▶ _Brief_
Beginning at the line that contains "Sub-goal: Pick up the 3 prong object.", repeat each line exactly through the last one of the records below, and leave out the pictures.

___ Given data

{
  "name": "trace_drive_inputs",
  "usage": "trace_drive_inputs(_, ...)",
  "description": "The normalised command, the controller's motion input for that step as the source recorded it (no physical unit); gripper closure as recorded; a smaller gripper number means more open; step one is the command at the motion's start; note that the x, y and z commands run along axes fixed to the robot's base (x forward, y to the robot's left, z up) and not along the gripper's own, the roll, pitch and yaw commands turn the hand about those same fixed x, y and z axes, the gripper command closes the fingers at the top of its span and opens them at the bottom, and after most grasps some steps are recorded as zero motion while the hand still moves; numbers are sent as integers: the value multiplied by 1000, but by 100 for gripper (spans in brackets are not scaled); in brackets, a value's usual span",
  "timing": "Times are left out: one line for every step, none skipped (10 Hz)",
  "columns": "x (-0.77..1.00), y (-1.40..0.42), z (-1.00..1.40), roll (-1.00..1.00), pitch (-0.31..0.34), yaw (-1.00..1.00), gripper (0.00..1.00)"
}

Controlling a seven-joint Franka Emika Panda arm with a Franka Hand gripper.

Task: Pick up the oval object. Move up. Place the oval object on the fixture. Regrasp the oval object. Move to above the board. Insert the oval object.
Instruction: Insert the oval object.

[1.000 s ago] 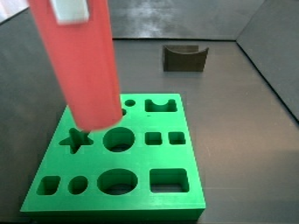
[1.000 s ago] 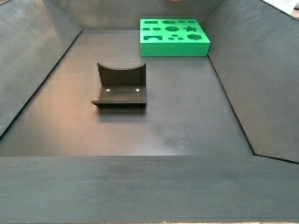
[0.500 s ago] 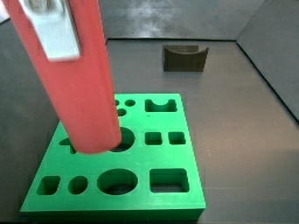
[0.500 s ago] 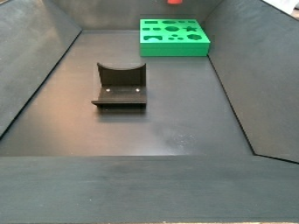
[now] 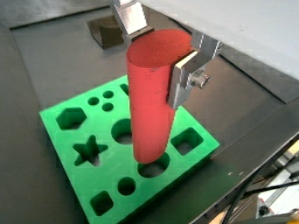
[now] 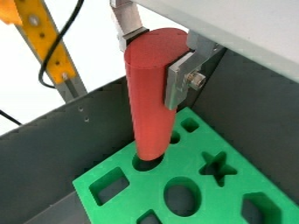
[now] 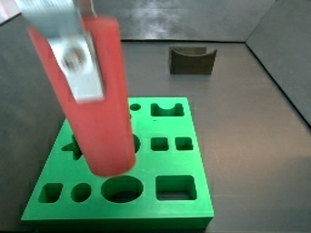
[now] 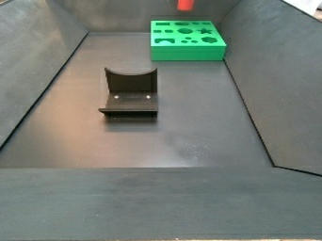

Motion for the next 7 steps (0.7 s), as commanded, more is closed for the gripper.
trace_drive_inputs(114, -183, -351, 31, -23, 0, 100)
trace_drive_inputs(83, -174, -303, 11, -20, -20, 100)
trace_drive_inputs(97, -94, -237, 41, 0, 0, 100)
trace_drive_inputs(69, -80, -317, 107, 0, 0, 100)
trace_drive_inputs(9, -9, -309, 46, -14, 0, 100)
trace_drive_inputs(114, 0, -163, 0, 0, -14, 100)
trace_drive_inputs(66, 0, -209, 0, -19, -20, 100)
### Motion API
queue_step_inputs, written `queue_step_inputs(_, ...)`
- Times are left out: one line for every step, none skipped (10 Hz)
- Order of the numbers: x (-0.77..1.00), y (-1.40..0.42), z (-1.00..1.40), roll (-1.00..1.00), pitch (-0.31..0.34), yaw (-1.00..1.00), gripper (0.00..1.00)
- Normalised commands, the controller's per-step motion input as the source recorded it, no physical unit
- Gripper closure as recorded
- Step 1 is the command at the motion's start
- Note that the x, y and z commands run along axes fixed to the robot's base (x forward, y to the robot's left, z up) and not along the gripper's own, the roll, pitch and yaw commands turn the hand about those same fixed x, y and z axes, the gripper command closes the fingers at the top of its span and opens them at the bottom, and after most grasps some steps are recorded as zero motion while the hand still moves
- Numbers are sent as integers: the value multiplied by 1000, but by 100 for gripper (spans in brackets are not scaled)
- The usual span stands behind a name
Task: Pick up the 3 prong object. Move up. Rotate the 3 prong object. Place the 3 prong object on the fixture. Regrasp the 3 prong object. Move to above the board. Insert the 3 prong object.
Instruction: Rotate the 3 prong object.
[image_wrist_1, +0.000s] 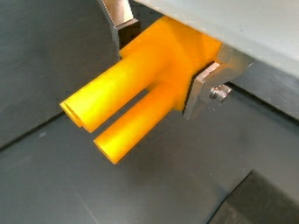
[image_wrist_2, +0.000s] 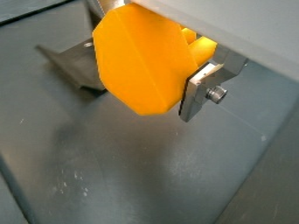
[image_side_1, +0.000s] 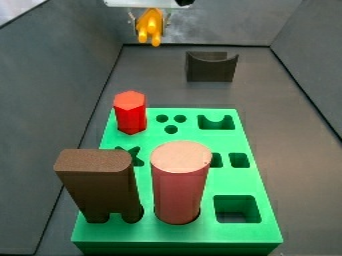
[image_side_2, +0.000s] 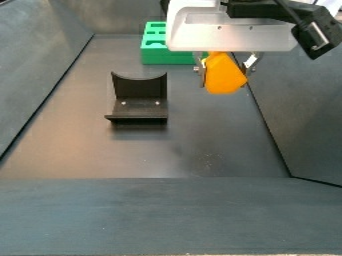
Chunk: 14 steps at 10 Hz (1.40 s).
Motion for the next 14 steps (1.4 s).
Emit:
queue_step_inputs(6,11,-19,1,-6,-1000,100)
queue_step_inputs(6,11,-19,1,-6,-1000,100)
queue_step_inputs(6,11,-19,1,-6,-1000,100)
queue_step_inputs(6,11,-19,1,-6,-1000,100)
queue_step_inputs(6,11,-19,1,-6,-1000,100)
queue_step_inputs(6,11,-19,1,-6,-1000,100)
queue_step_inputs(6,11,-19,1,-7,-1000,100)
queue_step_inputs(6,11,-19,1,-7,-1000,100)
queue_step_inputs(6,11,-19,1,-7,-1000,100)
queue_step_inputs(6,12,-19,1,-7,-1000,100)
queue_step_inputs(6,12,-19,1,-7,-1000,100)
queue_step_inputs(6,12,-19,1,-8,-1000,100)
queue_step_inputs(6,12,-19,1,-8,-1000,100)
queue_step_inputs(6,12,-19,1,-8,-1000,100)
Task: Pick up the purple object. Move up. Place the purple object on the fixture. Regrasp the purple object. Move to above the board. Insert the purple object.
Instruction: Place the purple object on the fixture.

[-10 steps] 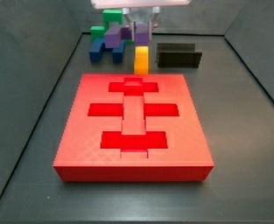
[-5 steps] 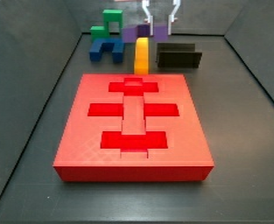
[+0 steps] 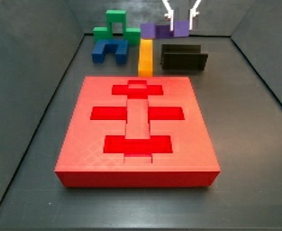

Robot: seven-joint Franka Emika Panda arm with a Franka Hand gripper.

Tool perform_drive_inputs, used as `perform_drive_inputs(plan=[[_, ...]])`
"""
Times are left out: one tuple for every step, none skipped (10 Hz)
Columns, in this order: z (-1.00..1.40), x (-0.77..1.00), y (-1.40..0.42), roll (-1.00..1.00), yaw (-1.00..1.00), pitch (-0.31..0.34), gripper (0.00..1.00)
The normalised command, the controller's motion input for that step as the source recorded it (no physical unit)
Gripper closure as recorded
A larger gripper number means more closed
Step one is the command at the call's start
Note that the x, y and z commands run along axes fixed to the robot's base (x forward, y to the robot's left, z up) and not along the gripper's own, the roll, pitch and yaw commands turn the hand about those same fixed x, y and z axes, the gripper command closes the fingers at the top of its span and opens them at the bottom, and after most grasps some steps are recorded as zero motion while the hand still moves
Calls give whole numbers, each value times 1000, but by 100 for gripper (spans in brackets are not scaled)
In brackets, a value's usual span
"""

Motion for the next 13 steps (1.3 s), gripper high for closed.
perform_drive_inputs(plan=[[140, 920, 274, -631, -60, -6, 100], [94, 903, 377, -586, -17, 0, 100], [31, 917, 457, -469, 0, 0, 100], [0, 991, 437, -297, 0, 20, 100], [-80, 997, 409, -91, 0, 223, 100], [-126, 1000, 317, -34, -6, 277, 100], [-149, 1000, 254, 0, -29, 323, 100], [-177, 994, 209, 0, 0, 414, 100], [-117, 917, 186, 0, 0, 586, 100], [-149, 900, 169, 0, 0, 623, 100], [-160, 909, 109, 0, 0, 617, 100], [-126, 934, 66, -20, 0, 563, 100], [-200, 991, 9, -134, 0, 409, 100]])
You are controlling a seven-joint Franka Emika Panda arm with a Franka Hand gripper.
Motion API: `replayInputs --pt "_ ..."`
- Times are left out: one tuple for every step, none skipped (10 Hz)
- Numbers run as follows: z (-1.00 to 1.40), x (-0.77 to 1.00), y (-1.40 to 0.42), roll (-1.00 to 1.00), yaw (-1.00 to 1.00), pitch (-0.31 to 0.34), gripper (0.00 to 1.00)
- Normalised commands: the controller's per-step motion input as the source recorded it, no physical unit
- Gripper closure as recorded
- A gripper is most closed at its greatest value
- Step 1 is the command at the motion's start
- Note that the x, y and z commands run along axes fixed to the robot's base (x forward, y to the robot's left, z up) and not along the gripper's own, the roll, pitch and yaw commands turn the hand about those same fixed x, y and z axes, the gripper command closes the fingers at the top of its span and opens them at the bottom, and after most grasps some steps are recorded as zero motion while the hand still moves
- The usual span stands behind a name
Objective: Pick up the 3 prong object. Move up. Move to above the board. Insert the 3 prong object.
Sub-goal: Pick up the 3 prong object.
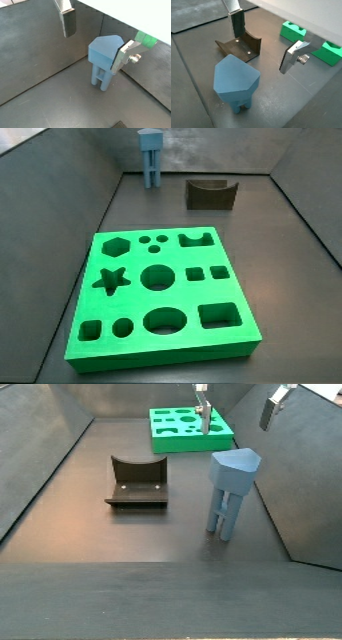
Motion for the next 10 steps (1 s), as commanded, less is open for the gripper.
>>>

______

▶ _Task result_
Sub-goal: Pick up the 3 prong object.
Motion for the next 10 steps (1 s), as commanded, less is open for the gripper.
>>>

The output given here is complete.